L'élimination de faux médicaments constitue un défi crucial pour la santé publique.
Toujours selon l'OMS, des milliers de gens sont infectés ou tués par des médicaments contrefaits, chaque année. Ils contribuent notamment à créer des formes résistantes à de nombreux antibiotiques. "Si on achète ces médicaments, c'est parce qu'ils sont moins chers".
Comme les trafiquants investissent des lieux, des pays différents pour procéder au ré étiquetage, à l'approvisionnement, à la production, au financement, à la distribution, il est extrêmement compliqué de remonter les filières.

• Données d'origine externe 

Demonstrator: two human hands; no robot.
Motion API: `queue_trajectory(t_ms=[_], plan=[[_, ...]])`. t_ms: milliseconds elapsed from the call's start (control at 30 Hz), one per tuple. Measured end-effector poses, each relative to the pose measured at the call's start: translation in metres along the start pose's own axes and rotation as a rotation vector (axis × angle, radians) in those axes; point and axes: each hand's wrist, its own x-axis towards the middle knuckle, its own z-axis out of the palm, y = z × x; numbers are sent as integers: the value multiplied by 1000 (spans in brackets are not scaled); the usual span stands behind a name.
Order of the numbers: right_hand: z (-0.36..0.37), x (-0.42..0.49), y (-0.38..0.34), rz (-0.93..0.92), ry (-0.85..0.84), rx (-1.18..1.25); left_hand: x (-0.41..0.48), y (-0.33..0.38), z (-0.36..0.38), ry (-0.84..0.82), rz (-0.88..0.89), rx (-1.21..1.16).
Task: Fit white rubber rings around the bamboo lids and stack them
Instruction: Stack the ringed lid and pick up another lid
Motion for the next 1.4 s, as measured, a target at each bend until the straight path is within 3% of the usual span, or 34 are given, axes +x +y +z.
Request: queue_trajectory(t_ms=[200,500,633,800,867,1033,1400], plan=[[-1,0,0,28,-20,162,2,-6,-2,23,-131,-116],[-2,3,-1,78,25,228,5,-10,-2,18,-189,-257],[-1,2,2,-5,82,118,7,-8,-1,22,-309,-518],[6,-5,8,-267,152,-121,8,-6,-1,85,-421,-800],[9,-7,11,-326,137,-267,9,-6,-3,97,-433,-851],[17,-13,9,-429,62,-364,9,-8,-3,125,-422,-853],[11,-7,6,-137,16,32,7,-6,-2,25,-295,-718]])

Ce marché criminel de la contrefaçon pharmaceutique, profite délibérément des crises économiques et politiques pour duper tant les médecins, les patients que les spécialistes anti-contrefaçons. Ces derniers voient clairement leur travail se restreindre en raison des réglementations pharmaceutiques inadaptées et non-collectives. Des lacunes persistent aussi en matière de contrôle qualité, sans compter la corruption des douaniers. A noter que les règles de l'Organisation Mondiale du Commerce (OMC) n'autorisent que les contrôles à l'importation. Les contrôles de marchandises à l'exportation restent tinterdits.
Des saisies en croissance
En juillet 2012, l'Organisation Mondiale des Douanes (OMD) a réalisé une action concrète contre la fraude, menée simultanément dans seize grands ports maritimes des côtes est et ouest de l'Afrique. Cette opération, baptisée "VICE GRIPS 2", a permis de saisir, en dix jours, de vastes containers renfermant plus de 82 millions de doses de médicaments illicites pour un montant estimé à 40 millions de dollars. Les marchandises saisies provenaient d'Inde, de Chine et des Émirats arabes. Dans la même période, Interpol a réquisitionné plus de 400.000 médicaments de contrefaçon à l'aéroport parisien de Roissy. Grâce à une surveillance ardue d'Internet, ils ont identifié 52 sites illégaux de vente de médicaments, situés en territoire français.